Menguasai Lahan Ratusan Hektar Tanpa Hak dan Izin, Masyarakat Labusel Laporkan PT STA ke Mabes Polri
JAKARTA, iNewsMedan.id - Masyarakat Dusun Tanjung Marulak (MDTM) melaporkan Perusahaan Sumber Tani Agung (STA) ke Mabes Polri pada Selasa (25/6/2024) terkait dugaan penguasaan lahan seluas 569 hektar di Labuhanbatu Selatan, Provinsi Sumatera Utara, tanpa memiliki hak dan izin yang sah. Pelaporan ini didasarkan atas keresahan masyarakat terhadap kerusakan lingkungan yang disebabkan oleh penguasaan lahan PT STA.
Juru Bicara MDTM, Erlim Pane mengatakan bahwa penguasaan lahan tersebut merugikan negara dan masyarakat. PT STA dikatakan telah mengeksploitasi sumber daya alam negara secara melawan hukum tanpa memiliki Hak Guna Usaha (HGU) dan Izin Usaha Pertambangan (IUP).
"Sementara itu, masyarakat setempat yang sebelumnya mengelola perkebunan kelapa sawit merasa dirugikan karena lahan mereka 'dimonopoli' oleh PT STA," katanya.

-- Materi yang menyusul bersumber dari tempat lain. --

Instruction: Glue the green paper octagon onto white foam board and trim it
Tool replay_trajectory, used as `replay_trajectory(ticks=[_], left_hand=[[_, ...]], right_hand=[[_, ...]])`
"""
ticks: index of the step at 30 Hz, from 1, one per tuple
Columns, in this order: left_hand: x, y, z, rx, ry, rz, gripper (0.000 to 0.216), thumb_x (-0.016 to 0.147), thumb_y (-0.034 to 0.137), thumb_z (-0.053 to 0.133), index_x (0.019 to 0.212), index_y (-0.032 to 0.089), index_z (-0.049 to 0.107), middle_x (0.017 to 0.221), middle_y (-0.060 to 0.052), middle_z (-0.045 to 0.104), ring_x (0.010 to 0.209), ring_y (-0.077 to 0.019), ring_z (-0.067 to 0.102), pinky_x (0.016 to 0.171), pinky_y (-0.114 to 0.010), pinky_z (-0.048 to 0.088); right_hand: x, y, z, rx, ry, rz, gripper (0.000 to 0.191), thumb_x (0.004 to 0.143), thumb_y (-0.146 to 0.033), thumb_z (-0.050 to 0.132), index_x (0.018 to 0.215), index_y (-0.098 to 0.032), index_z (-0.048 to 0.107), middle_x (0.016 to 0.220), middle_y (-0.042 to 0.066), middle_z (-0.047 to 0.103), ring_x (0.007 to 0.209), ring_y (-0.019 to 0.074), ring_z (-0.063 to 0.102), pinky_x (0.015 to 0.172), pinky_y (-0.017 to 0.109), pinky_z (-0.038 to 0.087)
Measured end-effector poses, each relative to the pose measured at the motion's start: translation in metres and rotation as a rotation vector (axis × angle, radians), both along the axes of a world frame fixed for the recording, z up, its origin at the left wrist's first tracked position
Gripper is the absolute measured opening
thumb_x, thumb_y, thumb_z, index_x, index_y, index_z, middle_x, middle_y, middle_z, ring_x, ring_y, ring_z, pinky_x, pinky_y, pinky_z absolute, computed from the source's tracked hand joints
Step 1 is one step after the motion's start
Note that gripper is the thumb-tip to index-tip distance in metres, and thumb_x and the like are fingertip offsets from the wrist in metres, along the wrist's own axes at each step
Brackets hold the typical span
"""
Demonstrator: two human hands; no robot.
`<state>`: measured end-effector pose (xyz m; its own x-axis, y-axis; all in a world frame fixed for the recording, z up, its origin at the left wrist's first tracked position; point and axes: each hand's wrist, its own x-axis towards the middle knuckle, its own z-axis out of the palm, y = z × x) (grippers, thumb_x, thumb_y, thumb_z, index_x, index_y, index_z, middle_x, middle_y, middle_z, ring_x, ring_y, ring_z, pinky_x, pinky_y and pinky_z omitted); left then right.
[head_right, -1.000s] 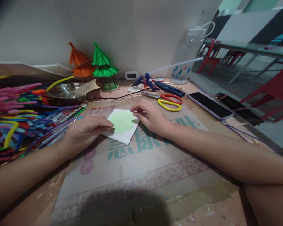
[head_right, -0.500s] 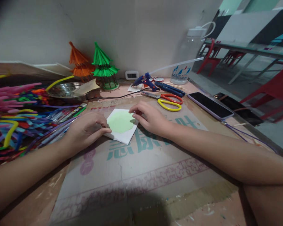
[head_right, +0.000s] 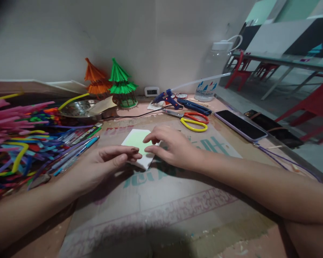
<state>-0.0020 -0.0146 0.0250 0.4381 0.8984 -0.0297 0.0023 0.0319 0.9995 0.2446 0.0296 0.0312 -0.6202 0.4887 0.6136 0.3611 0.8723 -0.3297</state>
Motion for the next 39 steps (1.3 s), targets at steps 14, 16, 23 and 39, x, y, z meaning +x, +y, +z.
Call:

Sebelumnya, telah dilakukan Rapat Dengar Pendapat (RDP) untuk menyelesaikan masalah ini antara DPRD Kabupaten Labuhanbatu Selatan, PT STA, Badan Pertanahan Nasional Kabupaten Labuhanbatu Selatan, dan masyarakat Dusun Tanjung Marulak. Dalam RDP tersebut, PT STA mengakui tidak memiliki HGU terkait penggunaan lahan di Dusun Tanjung Marulak.
"Hal ini membuktikan bahwa PT STA telah menguasai lahan pada Desa Huta Godang di Dusun Tanjung Marulak selama 39 tahun tanpa adanya legalitas apapun selaku badan usaha yang mengelola sumber daya alam perkebunan. Seharusnya izin tersebut merupakan kelengkapan utama dimiliki oleh PT STA, terlebih lagi PT STA merupakan perusahaan terbuka dan terdaftar di bursa efek," terang Erlim.

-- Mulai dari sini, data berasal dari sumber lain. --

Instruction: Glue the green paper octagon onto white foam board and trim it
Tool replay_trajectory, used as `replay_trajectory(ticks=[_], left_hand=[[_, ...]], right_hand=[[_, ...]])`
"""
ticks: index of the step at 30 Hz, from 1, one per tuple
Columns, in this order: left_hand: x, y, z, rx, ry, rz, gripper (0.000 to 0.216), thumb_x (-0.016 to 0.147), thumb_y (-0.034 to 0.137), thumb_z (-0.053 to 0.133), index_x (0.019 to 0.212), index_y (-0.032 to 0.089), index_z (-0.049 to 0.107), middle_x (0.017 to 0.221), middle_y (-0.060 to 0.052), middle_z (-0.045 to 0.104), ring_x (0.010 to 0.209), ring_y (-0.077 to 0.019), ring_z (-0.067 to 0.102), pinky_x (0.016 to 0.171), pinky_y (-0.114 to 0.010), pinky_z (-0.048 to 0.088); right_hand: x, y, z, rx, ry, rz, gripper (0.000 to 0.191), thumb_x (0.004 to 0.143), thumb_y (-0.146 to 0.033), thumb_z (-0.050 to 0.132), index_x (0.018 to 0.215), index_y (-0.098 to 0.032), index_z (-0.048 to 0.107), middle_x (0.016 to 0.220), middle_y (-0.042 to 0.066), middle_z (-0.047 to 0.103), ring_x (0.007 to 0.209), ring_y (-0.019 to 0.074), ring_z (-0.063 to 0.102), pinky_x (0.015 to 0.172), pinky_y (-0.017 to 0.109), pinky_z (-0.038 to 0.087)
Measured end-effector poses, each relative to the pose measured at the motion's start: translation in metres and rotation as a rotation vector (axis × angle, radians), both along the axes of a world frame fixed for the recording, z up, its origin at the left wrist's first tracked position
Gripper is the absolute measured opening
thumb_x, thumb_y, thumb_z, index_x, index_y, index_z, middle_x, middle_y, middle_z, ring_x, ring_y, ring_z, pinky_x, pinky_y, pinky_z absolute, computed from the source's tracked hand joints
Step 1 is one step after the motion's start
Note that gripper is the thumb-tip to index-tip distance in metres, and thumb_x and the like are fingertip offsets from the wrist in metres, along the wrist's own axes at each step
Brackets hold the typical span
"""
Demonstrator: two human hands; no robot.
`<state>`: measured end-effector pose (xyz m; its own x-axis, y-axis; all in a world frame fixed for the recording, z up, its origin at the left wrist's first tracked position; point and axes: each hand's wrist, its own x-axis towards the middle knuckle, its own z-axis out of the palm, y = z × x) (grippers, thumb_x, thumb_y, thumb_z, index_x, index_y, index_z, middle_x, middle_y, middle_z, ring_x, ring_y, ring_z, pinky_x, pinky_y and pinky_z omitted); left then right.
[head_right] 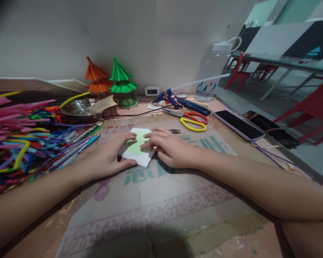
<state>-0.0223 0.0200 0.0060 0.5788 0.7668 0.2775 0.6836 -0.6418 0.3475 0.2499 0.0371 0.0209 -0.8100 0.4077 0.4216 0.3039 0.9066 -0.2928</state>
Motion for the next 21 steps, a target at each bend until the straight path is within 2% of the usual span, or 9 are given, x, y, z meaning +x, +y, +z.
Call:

Aldi Raharjo, kuasa hukum MDTM dari Dalimunthe and Tampubolon (DnT) Lawyers, menyatakan bahwa mereka akan terus mengawal pelaporan tersebut hingga PT STA dituntut atas penguasaan dan pengelolaan lahan tanpa hak. Mereka berharap pelaporan ini akan menarik perhatian dunia terhadap praktik yang merugikan masyarakat dan sumber daya alam sebagai kekayaan negara.
"Kami berharap dengan adanya pelaporan ini, akan membuat mata dunia kembali terbuka dan tertuju pada praktik-praktik lapangan yang merugikan masyarakat dan sumber daya alam selaku kekayaan negara," ujar Aldi.
Tindakan PT STA ini juga melanggar hukum yang diatur dalam Pasal 2 dan Pasal 3 Undang-Undang Nomor 31 Tahun 1999 tentang Pemberantasan Tindak Pidana Korupsi yang menyebutkan bahwa setiap orang yang melakukan perbuatan memperkaya diri sendiri atau orang lain atau suatu korporasi secara melawan hukum yang dapat merugikan keuangan negara atau perekonomian negara dapat dipidana dengan penjara seumur hidup atau pidana penjara paling singkat 4 tahun dan paling lama 20 tahun, serta denda mulai dari Rp200 juta hingga Rp1 miliar.